» REQUIRED WORK: Output the line that contains "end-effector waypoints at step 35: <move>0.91" and each line after it in the listing, exactly as they appear, through the very last line.

EXTRACTED INFORMATION START

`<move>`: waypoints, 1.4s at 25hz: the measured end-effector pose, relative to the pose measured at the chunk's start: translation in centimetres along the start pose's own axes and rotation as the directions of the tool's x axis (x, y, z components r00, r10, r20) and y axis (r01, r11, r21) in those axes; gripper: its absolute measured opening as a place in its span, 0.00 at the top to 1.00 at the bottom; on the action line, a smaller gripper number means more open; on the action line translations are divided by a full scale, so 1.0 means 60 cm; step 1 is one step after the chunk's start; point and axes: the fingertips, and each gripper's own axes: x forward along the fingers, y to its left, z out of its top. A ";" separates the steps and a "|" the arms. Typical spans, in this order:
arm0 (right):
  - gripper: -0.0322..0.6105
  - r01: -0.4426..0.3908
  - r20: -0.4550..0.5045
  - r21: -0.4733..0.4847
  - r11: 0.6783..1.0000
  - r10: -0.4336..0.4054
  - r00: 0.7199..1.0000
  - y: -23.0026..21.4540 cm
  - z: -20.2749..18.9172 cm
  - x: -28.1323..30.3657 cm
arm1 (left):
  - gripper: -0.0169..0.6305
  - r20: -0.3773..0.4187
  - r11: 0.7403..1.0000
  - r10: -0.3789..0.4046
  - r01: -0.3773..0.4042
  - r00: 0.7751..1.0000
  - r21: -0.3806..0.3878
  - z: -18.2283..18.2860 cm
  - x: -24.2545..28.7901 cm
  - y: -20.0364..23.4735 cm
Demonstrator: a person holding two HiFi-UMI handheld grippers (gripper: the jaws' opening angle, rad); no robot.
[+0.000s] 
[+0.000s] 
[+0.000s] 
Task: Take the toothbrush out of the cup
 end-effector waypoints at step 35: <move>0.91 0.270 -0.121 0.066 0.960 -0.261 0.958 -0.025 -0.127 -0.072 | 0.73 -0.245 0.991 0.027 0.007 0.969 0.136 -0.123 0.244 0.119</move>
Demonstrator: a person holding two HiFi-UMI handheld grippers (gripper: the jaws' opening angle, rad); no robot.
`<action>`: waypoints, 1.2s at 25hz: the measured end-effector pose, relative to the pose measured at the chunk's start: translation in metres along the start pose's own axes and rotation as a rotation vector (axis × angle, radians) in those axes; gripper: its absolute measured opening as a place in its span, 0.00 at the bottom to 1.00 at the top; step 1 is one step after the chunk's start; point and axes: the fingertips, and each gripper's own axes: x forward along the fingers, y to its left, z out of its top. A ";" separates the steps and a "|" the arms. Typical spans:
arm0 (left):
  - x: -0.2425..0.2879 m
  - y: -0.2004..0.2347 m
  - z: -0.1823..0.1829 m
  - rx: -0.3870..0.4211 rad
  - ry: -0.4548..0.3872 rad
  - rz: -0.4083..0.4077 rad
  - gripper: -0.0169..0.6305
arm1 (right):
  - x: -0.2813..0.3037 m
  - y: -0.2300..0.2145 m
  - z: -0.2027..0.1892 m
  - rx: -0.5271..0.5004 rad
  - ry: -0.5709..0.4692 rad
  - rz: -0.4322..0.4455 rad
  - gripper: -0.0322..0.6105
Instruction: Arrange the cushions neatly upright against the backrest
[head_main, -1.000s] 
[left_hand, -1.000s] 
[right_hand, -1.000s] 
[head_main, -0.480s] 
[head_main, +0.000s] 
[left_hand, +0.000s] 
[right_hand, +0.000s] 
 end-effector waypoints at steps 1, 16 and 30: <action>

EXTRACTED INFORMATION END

» REPLY:
 end-effector waypoints at step 35: <move>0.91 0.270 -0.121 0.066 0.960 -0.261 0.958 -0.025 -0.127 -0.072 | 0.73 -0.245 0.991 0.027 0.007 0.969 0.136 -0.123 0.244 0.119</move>
Demonstrator: a person holding two HiFi-UMI handheld grippers (gripper: the jaws' opening angle, rad); no robot.
`<action>`: waypoints, 1.2s at 25hz: the measured end-effector pose, relative to the pose measured at the chunk's start: translation in metres along the start pose's own axes and rotation as a rotation vector (axis × angle, radians) in those axes; gripper: its absolute measured opening as a place in its span, 0.00 at the bottom to 1.00 at the top; step 1 is one step after the chunk's start; point and axes: the fingertips, and each gripper's own axes: x forward along the fingers, y to its left, z out of its top. A ";" separates the steps and a "|" the arms. Typical spans:
arm0 (left):
  - x: -0.2425..0.2879 m
  - y: -0.2004..0.2347 m
  - z: -0.1823..0.1829 m
  - rx: -0.3870..0.4211 rad
  - ry: -0.4548..0.3872 rad
  - rz: -0.4083..0.4077 rad
  - gripper: -0.0169..0.6305
arm1 (right):
  - x: -0.2813..0.3037 m
  - y: -0.2300..0.2145 m
  - z: -0.2027..0.1892 m
  - rx: -0.5271..0.5004 rad
  - ry: -0.5709..0.4692 rad
  - rz: -0.4322..0.4455 rad
  - gripper: -0.0322..0.6105
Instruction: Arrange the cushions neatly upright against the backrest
[head_main, -1.000s] 
[left_hand, -1.000s] 
[right_hand, -1.000s] 
[head_main, -0.480s] 
[head_main, +0.000s] 
[left_hand, +0.000s] 
[right_hand, +0.000s] 
 end-effector waypoints at steps 1, 16 and 30: <action>

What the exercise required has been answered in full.